Bhayangkara FC U-20 akhirnya buka suara terkait insiden tendangan kungfu yang dilakukan Fadly Alberto saat menghadapi Dewa United U-20 di ajang Elite Pro Academy (EPA) U-20. Manajer Bhayangkara FC U-20, Yongky Pandu, menyebut ada dugaan ucapan bernada rasis yang memicu emosi pemainnya hingga terjadi aksi kekerasan di Stadion Citarum, Semarang.
Insiden itu mencuat setelah rekaman videonya beredar luas di media sosial dan memperlihatkan Fadly melakukan tendangan keras ke arah lawan. Dari dokumentasi foto yang ikut tersebar, korban dilaporkan mengalami luka di bagian wajah.

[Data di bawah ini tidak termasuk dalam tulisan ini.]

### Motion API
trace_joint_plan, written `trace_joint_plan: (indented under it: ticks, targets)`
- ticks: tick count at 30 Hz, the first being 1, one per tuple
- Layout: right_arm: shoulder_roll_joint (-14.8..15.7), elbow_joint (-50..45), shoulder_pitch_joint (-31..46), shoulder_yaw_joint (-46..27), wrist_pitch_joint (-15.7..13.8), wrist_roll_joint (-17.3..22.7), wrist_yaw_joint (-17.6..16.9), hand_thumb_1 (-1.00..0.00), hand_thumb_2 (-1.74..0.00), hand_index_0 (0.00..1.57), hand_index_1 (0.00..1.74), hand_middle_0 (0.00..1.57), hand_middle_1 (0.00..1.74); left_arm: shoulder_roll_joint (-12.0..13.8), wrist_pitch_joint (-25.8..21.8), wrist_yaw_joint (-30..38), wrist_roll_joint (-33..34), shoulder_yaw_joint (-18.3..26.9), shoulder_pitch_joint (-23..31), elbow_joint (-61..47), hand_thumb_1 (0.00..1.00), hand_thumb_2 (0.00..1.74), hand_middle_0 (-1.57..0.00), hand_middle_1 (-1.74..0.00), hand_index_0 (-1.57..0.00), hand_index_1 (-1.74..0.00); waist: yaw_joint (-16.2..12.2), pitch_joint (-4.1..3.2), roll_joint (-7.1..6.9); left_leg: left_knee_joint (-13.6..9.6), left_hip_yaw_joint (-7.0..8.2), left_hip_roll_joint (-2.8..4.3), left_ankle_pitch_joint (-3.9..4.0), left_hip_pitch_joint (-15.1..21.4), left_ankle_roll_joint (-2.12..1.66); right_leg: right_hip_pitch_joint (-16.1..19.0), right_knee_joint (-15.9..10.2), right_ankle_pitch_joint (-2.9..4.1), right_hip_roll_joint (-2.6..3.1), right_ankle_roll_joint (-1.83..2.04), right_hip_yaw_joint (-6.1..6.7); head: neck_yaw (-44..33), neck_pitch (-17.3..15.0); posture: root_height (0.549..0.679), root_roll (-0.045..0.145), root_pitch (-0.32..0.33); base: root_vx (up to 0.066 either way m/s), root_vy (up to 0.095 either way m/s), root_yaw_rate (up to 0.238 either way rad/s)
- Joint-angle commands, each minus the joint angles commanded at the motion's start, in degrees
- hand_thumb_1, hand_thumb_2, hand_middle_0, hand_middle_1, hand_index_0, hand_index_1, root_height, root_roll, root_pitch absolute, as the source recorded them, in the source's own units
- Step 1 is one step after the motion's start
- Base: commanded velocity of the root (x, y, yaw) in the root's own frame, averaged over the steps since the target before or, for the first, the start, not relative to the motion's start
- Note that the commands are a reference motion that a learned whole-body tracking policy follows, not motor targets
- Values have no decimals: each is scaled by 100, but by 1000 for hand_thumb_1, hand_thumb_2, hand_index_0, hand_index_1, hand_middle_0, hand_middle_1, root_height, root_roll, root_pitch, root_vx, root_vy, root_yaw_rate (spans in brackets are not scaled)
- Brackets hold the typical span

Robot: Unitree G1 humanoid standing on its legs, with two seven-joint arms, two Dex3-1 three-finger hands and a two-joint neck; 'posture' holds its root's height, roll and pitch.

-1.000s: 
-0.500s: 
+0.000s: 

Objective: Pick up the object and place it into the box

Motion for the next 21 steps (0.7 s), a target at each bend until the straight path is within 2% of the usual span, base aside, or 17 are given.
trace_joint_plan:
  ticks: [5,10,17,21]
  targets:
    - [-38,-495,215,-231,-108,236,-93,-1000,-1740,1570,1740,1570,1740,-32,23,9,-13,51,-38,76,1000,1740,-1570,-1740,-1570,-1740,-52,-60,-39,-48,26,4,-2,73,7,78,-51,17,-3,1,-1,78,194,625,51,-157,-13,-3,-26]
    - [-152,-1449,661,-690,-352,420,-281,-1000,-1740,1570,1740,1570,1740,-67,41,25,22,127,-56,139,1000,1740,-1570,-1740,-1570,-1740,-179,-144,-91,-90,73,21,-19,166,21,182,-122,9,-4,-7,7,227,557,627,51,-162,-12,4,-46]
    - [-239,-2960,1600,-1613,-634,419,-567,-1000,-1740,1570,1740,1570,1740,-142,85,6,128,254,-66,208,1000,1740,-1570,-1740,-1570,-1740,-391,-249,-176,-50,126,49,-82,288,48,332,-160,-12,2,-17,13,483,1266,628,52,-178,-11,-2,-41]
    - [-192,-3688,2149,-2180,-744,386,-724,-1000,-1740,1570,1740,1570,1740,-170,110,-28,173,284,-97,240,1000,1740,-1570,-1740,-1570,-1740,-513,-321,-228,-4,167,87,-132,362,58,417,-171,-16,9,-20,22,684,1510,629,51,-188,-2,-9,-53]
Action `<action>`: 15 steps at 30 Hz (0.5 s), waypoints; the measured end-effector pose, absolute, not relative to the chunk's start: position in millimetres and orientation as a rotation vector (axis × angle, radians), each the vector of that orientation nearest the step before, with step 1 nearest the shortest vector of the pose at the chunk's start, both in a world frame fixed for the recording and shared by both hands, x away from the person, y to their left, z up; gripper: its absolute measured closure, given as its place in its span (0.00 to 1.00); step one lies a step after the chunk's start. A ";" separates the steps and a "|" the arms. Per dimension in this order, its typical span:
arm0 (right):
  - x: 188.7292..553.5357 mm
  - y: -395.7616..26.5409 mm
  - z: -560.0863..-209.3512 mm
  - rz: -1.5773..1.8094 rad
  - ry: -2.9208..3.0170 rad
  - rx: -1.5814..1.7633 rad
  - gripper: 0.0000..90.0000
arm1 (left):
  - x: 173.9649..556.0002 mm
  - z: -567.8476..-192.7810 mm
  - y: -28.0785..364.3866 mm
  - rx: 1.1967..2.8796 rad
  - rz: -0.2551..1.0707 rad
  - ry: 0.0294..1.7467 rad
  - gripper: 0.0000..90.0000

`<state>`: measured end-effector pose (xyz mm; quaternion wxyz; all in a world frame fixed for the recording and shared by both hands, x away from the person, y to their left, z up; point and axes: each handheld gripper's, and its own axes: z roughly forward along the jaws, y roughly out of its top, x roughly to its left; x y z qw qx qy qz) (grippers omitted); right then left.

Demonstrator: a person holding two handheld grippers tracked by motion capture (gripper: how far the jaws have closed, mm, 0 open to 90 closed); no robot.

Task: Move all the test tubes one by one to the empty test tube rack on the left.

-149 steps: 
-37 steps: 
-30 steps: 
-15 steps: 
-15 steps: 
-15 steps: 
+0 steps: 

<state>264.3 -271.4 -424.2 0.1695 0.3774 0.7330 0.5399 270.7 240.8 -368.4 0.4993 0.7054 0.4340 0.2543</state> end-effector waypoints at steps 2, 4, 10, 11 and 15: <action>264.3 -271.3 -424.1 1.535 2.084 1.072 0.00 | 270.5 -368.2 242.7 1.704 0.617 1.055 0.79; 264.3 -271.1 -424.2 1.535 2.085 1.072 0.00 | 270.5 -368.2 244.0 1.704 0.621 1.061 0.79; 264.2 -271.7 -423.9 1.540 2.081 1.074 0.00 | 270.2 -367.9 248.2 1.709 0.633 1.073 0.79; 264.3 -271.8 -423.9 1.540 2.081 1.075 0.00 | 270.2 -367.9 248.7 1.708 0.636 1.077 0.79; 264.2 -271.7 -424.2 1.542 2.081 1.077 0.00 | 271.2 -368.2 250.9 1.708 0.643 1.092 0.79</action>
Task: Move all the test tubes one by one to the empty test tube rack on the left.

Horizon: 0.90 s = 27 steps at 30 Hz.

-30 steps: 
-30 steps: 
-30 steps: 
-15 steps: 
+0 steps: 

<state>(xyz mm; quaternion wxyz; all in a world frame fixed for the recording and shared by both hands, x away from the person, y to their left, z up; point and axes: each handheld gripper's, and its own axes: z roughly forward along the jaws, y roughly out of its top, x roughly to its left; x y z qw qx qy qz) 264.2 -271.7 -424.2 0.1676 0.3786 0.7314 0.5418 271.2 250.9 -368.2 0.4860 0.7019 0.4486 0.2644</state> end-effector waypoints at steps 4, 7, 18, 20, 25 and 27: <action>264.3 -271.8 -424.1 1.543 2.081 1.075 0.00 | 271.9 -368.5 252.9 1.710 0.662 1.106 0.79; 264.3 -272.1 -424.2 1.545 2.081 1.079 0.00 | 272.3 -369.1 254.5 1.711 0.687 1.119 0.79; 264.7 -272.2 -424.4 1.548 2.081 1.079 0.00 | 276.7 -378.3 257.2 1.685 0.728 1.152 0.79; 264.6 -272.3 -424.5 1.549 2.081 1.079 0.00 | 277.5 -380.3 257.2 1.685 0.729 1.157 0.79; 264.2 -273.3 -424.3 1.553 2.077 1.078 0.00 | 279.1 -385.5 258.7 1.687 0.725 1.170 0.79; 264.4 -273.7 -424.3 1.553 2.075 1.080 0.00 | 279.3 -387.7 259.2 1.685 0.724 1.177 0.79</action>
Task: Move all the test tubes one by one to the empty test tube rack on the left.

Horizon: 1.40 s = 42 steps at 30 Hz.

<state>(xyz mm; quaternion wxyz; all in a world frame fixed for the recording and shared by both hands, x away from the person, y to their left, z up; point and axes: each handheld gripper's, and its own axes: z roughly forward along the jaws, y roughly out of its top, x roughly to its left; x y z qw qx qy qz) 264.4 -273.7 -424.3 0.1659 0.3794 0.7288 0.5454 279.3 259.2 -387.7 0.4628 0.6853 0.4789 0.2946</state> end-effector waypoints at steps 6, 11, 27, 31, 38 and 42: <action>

Dugaan pemicu dari ucapan rasis
Yongky menjelaskan bahwa Fadly, yang pernah membela Timnas Indonesia U-17 pada Piala Dunia U-17 2025, mengaku tersulut setelah menerima hinaan fisik. Dalam penjelasannya, pihak klub menyebut ada perlakuan yang diduga bernuansa rasis kepada pemain yang akrab disapa Beto itu.
“Ada pengakuan dari pemain terkait dugaan ucapan rasis yang memancing emosi. Dari pengakuan Beto sendiri, dia merasa ada perlakuan rasis terhadap dia,” kata Yongky Pandu.
Ia menambahkan, ucapan yang diterima Fadly disebut berkaitan dengan warna kulit, meski Bhayangkara FC tetap tidak membenarkan reaksi yang muncul di lapangan. Klub menegaskan bahwa dugaan provokasi verbal tidak menjadi alasan pembenar untuk tindakan kasar.
Bhayangkara FC tetap menolak kekerasan
Pihak manajemen menekankan bahwa tindakan Fadly tidak sesuai dengan nilai pembinaan pemain muda. Yongky menilai level kompetisi usia muda seharusnya menjadi ruang belajar disiplin, kontrol emosi, dan sportivitas.
“Sekali lagi kami tidak membenarkan tindakan pemain kami. Itu jelas tidak baik, apalagi ini level pembinaan,” ujar Yongky.
Sikap klub itu menunjukkan bahwa Bhayangkara FC memilih untuk memisahkan antara dugaan pemicu dan tindakan balasan yang dilakukan pemainnya. Dengan kata lain, meski ada pengakuan soal provokasi, klub tetap melihat aksi tendangan kungfu sebagai kesalahan serius yang tidak bisa diterima.
Ada klaim provokasi dari pihak lawan
Yongky juga menyampaikan bahwa sebelum momen utama dalam video viral tersebut, sempat ada aksi provokasi fisik dari pemain lawan. Pernyataan itu muncul untuk memberi konteks bahwa ketegangan di lapangan tidak terjadi secara tiba-tiba.
“Sehingga dia merasa emosi dan meluapkan emosinya itu ke salah satu pemain di video viral itu. Tapi sebelum itu, pemain Dewa pun juga melakukan tendangan seperti yang dilakukan Beto,” kata Yongky.
Meski begitu, penjelasan tersebut tetap belum mengubah fakta bahwa insiden kekerasan sudah terlanjur terekam dan menjadi sorotan publik. Viral-nya video membuat kasus ini mendapat perhatian luas, termasuk karena melibatkan pemain muda yang sedang berada dalam proses pembinaan.
Tidak ada keterlibatan ofisial tim
Di tengah ramainya kabar soal kericuhan, Bhayangkara FC juga menepis dugaan keterlibatan staf pelatih atau ofisial tim. Yongky memastikan bahwa pihak yang mendampingi tim tidak ikut masuk dalam keributan di area pertandingan.
Pernyataan itu disampaikan untuk meluruskan sejumlah spekulasi yang berkembang setelah video insiden beredar. Klub ingin menegaskan bahwa kericuhan terjadi pada level pemain, bukan karena campur tangan ofisial.
Evaluasi internal dan ancaman sanksi
Setelah insiden tersebut, Bhayangkara FC menyatakan segera melakukan evaluasi internal kepada Fadly Alberto. Klub akan memanggil pemain untuk dimintai penjelasan dan diajak berdiskusi mengenai tindakan yang ia lakukan di lapangan.
“Saat ini kami melakukan evaluasi internal terlebih kepada pemain termasuk Beto. Kami tanya kenapa kamu seperti ini, kami ajak diskusi,” ujar Yongky.
Selain pembinaan internal, Fadly juga disebut berpotensi menghadapi sanksi berat dari Komite Disiplin PSSI. Situasi ini membuat kasus tersebut tidak hanya menjadi urusan disiplin klub, tetapi juga bisa berkembang ke ranah regulasi kompetisi yang lebih luas.